Après un instant de réflexion, le moine frappa résolument sur la table avec son poing fermé, en criant d’une voix haute et accentuée :

— Señores caballeros, veuillez m’écouter, je vous prie ; j’ai, je le crois, une proposition avantageuse à vous faire.

Les assistants tournèrent la tête, ceux qui jouaient abandonnèrent pour un moment leurs cartes et leurs dés ; seuls les buveurs conservèrent en main les verres qu’ils tenaient, mais tous s’approchèrent du moine, autour duquel ils se groupèrent avec curiosité.

— Caballeros, continua-t-il, si je ne me trompe, vous êtes tous ici des gentilshommes que la fortune a plus ou moins maltraités.

Les aventuriers, par un mouvement automatique d’une régularité inouïe, baissèrent tous affirmativement la tête à la fois.

— Si vous le voulez, reprit-il avec un sourire imperceptible, je me charge de réparer les torts qu’elle a eus à votre égard.

Les aventuriers dressèrent les oreilles.

— Parlez ! parlez, señor padre ! s’écrièrent-ils avec joie.

— De quoi s’agit-il ? demanda un homme à la mine patibulaire, qui se trouvait au premier rang.

— D’une partie de guerre que je veux tenter sous peu de jours en Apacheria, dit le moine, et pour laquelle j’ai besoin de vous.

À cette proposition, l’ardeur première des assistants se refroidit visiblement ; les Comanches et les Apaches inspirent une profonde terreur aux habitants des frontières mexicaines.
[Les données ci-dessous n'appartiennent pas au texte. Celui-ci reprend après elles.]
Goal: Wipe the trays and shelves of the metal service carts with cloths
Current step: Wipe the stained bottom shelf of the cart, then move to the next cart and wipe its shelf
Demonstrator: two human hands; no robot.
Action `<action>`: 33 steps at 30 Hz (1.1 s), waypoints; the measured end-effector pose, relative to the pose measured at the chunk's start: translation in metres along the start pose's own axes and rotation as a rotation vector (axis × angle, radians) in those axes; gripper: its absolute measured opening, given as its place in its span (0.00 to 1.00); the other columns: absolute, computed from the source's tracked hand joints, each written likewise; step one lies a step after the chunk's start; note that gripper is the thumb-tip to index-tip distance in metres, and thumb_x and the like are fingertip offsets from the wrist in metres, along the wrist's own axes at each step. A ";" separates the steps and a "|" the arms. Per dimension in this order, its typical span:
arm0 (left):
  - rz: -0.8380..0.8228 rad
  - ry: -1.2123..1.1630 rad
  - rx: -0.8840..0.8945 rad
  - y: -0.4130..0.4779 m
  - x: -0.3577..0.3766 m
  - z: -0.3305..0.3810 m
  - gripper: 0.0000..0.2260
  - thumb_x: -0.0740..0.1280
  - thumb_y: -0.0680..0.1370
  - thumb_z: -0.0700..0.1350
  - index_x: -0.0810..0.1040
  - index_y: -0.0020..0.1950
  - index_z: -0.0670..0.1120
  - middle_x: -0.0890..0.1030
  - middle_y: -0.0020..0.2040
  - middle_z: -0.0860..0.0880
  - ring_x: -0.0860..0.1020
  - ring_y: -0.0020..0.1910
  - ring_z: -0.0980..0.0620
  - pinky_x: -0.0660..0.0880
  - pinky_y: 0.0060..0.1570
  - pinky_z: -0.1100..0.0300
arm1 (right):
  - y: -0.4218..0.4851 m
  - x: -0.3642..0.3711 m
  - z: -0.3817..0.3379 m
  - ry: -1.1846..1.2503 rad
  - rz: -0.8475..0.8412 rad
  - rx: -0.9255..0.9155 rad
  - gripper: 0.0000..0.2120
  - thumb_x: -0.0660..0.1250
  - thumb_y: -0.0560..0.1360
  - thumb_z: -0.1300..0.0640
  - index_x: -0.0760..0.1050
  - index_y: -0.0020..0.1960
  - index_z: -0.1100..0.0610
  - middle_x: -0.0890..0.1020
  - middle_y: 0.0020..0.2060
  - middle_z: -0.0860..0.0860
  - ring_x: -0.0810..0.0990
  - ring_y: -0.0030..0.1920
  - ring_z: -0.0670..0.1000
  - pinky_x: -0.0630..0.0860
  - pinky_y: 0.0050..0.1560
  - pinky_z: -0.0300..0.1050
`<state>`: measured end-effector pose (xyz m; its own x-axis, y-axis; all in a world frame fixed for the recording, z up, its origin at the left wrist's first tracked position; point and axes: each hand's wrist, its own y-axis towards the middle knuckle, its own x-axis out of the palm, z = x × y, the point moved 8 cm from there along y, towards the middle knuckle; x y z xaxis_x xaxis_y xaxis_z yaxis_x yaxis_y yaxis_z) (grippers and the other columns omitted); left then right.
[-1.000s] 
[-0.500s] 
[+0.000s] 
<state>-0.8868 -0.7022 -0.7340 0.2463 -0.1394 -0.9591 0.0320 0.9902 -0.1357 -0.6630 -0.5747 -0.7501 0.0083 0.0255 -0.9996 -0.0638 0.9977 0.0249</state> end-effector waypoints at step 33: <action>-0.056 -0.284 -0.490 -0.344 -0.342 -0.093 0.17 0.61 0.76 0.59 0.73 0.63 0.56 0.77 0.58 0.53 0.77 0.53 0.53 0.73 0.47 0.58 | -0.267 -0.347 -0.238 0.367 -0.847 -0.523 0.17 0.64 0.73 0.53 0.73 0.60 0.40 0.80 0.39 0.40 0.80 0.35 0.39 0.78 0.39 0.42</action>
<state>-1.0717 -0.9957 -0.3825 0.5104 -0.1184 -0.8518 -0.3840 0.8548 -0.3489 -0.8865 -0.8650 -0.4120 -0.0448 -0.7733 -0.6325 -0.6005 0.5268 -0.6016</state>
Le moine devina l’effet qu’il avait produit, mais il reprit, sans laisser voir qu’il s’en était aperçu :

— Je vous prends tous à mon service pendant un mois, dit-il, à raison de quatre piastres par jour.

À cette offre magnifique, les yeux des aventuriers brillèrent de convoitise ; la peur fit place à l’avarice, et ils s’écrièrent avec joie :

— Nous acceptons, révérend père !

— Mais, reprit l’homme qui déjà avait parlé, nous serions heureux, señor padre, que, avant de nous mettre en route, vous nous donniez votre sainte bénédiction et vous nous absolviez des quelques péchés véniels que nous avons pu commettre.

— Oui, hurla l’assistance, nous serions heureux si vous consentiez à cela, révérend père.

Le moine parut réfléchir.

Les aventuriers attendirent avec anxiété.

— Eh bien, soit ! répondit-il après un moment, comme l’œuvre à laquelle je vous emploierai ne peut être que méritoire aux yeux de Dieu, je vous donnerai ma bénédiction et je vous accorderai l’absolution de vos péchés.

Pendant quelques instants ce fut dans la salle un concert épouvantable de cris et de trépignements de joie.

Le moine réclama le silence. Dès qu’il fut rétabli :

— Maintenant, dit-il, caballeros, donnez-moi chacun vos noms, afin que je puisse vous trouver dès que j’aurai besoin de vous.

Alors il s’assit et commença l’enrôlement des aventuriers qui devaient composer, avec les hommes que lui fournirait le Cèdre-Rouge, la troupe qu’il comptait mener avec lui à la recherche du placer.

Nous abandonnerons pour quelques instants le digne moine dans la salle du meson del Paso pour suivre les deux chasseurs canadiens.